• PROBLEM DETAILS: Which lines run from the one containing "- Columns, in" through the end of the entries? Restate them word for word, and only those.

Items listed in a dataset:

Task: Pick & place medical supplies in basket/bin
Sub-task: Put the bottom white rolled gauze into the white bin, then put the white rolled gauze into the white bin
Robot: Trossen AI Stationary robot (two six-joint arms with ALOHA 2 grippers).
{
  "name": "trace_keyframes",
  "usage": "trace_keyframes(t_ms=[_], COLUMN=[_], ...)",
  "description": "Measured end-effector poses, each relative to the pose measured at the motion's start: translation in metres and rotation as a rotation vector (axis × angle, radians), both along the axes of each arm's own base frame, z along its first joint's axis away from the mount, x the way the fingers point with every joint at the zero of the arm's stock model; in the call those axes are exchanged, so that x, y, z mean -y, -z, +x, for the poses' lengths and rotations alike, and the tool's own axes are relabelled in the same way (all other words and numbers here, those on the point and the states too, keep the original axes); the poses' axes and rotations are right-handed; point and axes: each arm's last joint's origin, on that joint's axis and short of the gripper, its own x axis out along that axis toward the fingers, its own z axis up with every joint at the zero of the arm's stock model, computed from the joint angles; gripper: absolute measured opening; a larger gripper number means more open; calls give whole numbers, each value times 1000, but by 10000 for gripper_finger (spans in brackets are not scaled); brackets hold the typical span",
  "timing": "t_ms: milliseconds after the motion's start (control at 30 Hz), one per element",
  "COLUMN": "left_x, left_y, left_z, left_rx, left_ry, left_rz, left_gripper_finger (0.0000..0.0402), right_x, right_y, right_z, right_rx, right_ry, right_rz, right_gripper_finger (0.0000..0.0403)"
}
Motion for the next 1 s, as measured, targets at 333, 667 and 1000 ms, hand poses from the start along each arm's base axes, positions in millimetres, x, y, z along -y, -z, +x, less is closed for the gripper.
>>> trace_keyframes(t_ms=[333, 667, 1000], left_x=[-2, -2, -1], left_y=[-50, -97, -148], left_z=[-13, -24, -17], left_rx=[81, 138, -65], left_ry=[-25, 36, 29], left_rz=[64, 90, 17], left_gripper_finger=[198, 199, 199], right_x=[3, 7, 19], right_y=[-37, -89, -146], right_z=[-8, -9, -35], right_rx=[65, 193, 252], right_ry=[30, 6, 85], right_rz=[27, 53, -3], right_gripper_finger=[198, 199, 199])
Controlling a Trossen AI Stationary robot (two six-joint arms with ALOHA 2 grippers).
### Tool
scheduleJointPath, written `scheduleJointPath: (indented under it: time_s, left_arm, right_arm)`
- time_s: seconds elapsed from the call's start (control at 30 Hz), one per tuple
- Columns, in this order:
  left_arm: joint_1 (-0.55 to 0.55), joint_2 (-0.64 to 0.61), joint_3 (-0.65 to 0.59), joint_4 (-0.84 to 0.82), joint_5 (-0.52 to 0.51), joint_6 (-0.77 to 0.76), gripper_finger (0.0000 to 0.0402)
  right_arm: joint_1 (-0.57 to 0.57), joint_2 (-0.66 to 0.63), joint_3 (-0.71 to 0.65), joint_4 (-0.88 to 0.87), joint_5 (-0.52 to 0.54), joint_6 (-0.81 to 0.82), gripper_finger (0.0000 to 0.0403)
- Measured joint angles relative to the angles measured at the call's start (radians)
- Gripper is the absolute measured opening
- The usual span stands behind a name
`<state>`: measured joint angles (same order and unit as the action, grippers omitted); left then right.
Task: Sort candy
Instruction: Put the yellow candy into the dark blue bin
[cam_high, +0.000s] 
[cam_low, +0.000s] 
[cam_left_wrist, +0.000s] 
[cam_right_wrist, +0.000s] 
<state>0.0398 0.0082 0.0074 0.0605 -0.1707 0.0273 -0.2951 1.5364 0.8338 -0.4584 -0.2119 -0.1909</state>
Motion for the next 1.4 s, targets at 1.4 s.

• REPLY TO THE TASK:
- Columns, in this order:
  left_arm: joint_1 (-0.55 to 0.55), joint_2 (-0.64 to 0.61), joint_3 (-0.65 to 0.59), joint_4 (-0.84 to 0.82), joint_5 (-0.52 to 0.51), joint_6 (-0.77 to 0.76), gripper_finger (0.0000 to 0.0402)
  right_arm: joint_1 (-0.57 to 0.57), joint_2 (-0.66 to 0.63), joint_3 (-0.71 to 0.65), joint_4 (-0.88 to 0.87), joint_5 (-0.52 to 0.54), joint_6 (-0.81 to 0.82), gripper_finger (0.0000 to 0.0403)
- Measured joint angles relative to the angles measured at the call's start (radians)
- Gripper is the absolute measured opening
- The usual span stands behind a name
`<state>`: measured joint angles (same order and unit as the action, grippers omitted); left then right.
Task: Sort candy
Instruction: Put the yellow candy into the dark blue bin
[cam_high, +0.000s] 
[cam_low, +0.000s] 
[cam_left_wrist, +0.000s] 
[cam_right_wrist, +0.000s] 
<state>0.0398 0.0082 0.0074 0.0605 -0.1707 0.0273 -0.2951 1.5364 0.8338 -0.4584 -0.2119 -0.1909</state>
Motion for the next 1.4 s, targets at 1.4 s.

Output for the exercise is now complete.